Sufi….So Good — Why Bollywood loves Sufi music…

SUFI, SO GOOD….

What is it about sufi music that has captured the hearts of the makers and audiences of hindi cinema like nothing else ? It has to be that sublime touch inherent in this form of music which binds hearts together and often brings a tear to the eye. “Music is the voice of God and Sufi music is dedicated to Him. When you sing for God from the heart, it turns out to be quite soul-stirring” noted bollywood singer Sukhwinder Singer once said. He couldn’t be more right. Sufism is a mystical tradition within Islam with a heavy emphasis on having the practitioner sing and dance ( twirl ) with extreme soul and passion.

While the Quawwali, another form of sufi music, has been quintessentially ‘Bollywood” for many many decades simply because it gained popularity in hindi films very rapidly, the present form — more subtle, soulful and poetic has gained currency in the last decade in a way that now almost guarantees almost one sufi inspired track in every big release. Bollywood may have taken certain liberties with traditional sufi music but the central facet — that of expressing an intensely passionate love- remains unchanged , albeit that love may not be directed towards God alone but occasionally towards a love interest in the film.

The credit for bringing this distinct style of singing to the masses surely ought to go to the late Ustad Nusrat Fateh Ali Khan who made us all sit up and take note of the bewitching “sanware” from Shekhar Kapur’s Bandit Queen, as far back as in 1994 and other hugely popular hits like ‘Is Shaan-e-Karam’ from Kacchhe Dhage, a few years later. Almost at the same time, he took sufism to Hollywood with contributions to Natural Born Killers ( 1994 ) and Dead Man Walking ( 1995 ) His music transcended all barriers, a bit like a successful bollywood narrative itself, and was too emotional for anyone to ignore or write off entirely as a passing phase in music.

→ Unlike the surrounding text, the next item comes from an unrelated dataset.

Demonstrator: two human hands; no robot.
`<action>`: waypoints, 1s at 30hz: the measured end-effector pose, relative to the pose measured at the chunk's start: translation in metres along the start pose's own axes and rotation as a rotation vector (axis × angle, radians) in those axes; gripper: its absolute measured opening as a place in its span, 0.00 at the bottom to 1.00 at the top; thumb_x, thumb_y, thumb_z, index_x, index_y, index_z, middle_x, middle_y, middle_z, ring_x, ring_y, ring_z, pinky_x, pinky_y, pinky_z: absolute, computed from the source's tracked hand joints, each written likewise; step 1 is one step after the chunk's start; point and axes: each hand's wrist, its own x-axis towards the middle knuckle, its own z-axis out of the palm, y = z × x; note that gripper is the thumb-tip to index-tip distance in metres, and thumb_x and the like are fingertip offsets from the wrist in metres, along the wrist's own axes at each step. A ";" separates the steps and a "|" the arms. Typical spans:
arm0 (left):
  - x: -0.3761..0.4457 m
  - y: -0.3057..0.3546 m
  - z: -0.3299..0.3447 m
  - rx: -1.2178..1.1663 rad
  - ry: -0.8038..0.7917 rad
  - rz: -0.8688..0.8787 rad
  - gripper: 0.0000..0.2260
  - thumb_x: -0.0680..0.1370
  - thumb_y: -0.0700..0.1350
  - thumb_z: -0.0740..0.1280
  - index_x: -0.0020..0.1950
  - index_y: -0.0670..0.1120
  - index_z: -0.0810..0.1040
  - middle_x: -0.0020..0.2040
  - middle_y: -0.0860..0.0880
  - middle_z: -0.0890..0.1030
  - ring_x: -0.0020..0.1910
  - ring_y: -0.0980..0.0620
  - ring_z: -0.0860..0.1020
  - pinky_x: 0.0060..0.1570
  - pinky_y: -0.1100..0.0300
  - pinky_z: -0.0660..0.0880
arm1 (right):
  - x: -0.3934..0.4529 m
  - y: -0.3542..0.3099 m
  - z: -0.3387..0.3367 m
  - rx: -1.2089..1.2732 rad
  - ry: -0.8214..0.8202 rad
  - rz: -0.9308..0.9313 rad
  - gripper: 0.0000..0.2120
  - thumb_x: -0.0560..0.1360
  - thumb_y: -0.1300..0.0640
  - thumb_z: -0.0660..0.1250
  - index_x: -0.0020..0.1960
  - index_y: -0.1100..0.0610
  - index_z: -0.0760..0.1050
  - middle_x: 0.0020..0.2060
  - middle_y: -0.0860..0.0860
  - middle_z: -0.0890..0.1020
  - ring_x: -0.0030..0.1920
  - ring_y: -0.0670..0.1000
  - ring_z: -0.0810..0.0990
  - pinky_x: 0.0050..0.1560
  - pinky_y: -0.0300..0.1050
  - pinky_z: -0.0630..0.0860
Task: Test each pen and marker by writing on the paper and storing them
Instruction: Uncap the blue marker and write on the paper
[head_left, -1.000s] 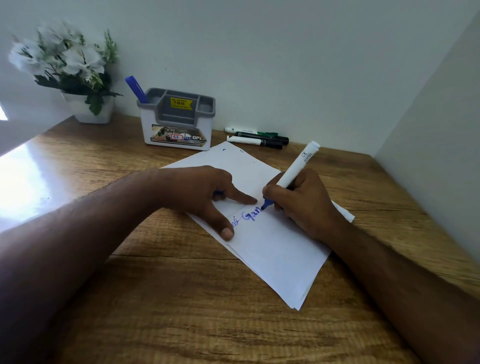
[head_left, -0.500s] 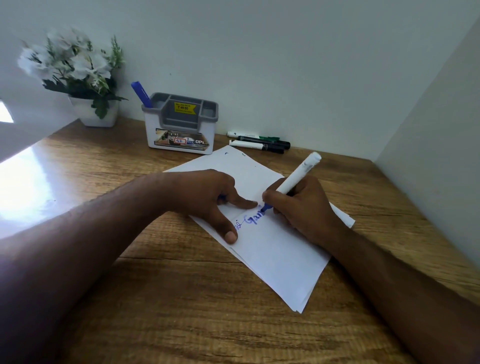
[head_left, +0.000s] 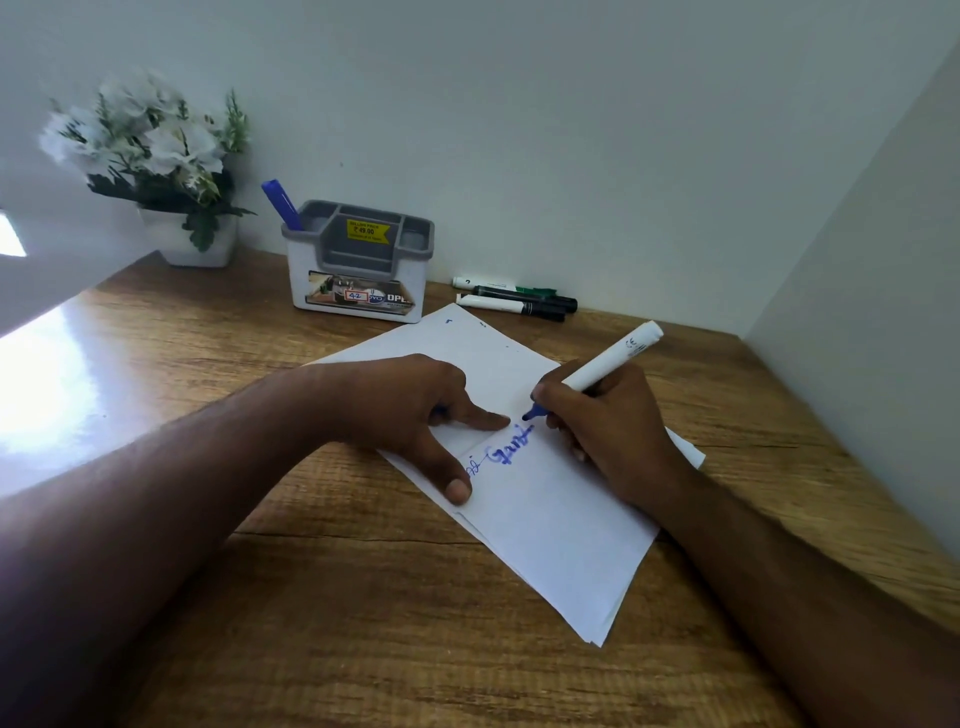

Upon his tragic and untimely death, the mantle automatically fell on Nursat’s nephew and handpicked successor, Rahat Fateh Ali Khan who went on to produce gems for hindi cinema like Mann ki Lagan ( Paap, 2003 ) and Jiya Dharak Dharak ( Kalyug, 2005 ) What he lacks in his uncle’s sheer charisma, he more than makes up for in his melodious renditions which feature in increasingly more bollywood movies now.

Kailash Kher made his mark on the bollywood sufi scene with his chartbuster Allah Ke Bande from the film Waisa Bhi Hota Hai ( 2003 ) and thereafter managed to get noticed with just two words “subhaan allah” in that award winning number from Fanaa in 2006 ( Chand Sifarish ) which otherwise belonged to Shaan. Composer extraordinaire A R Rahman has given us some unforgettable sufi tunes over the years — Chaiyya Chaiyya from Dil Se ( 1998 ) Piya Haji Ali from Fiza ( 2000 ) , Al Muddath Maula from Mangal Pandey ( 2005 ) , Tere Bina from Guru ( 2007 ) Khwaja Mere Khwaja from Jodhaa Akbar ( 2008 ) and more recently, gems from Rockstar ( Kun Fayakun )

Shankar Ehsan Loy, Pritam, Rabbi Shergill, Roop Kumar Rathod, Vishaal and Rekha Bharadwaj, Anu Malik, Abida Parveen; whichever way you turn, almost all noted musicians weaving their melodious magic in our films these days have composed and sung sufi numbers for various blockbusters and their sufi creations have actually been hugely instrumental in the musical success of these films. Famous singer Javed Ali who sang the beautiful sufi composition Aarziyaan from Kurbaan is of the opinion that listeners today “ connect to songs with high notes, that’s why they relate to sufi songs so easily” while Kailash Kher attributes its popularity to the fact that it “conveys the feeling of purity and true love, not just between a man and a woman but something far beyond that…”

In the field of entertainment which is as tough and competitive as the business of hindi cinema, trends often come and go.

And now with Rahat Fatah Ali Khan singing the wonderful Jag raho in the movie Sultan

But it would be safe to say that sufi music, or Bollywood’s interpretation of traditional sufi music looks like it is very much here to stay. And that alone is music to our ears.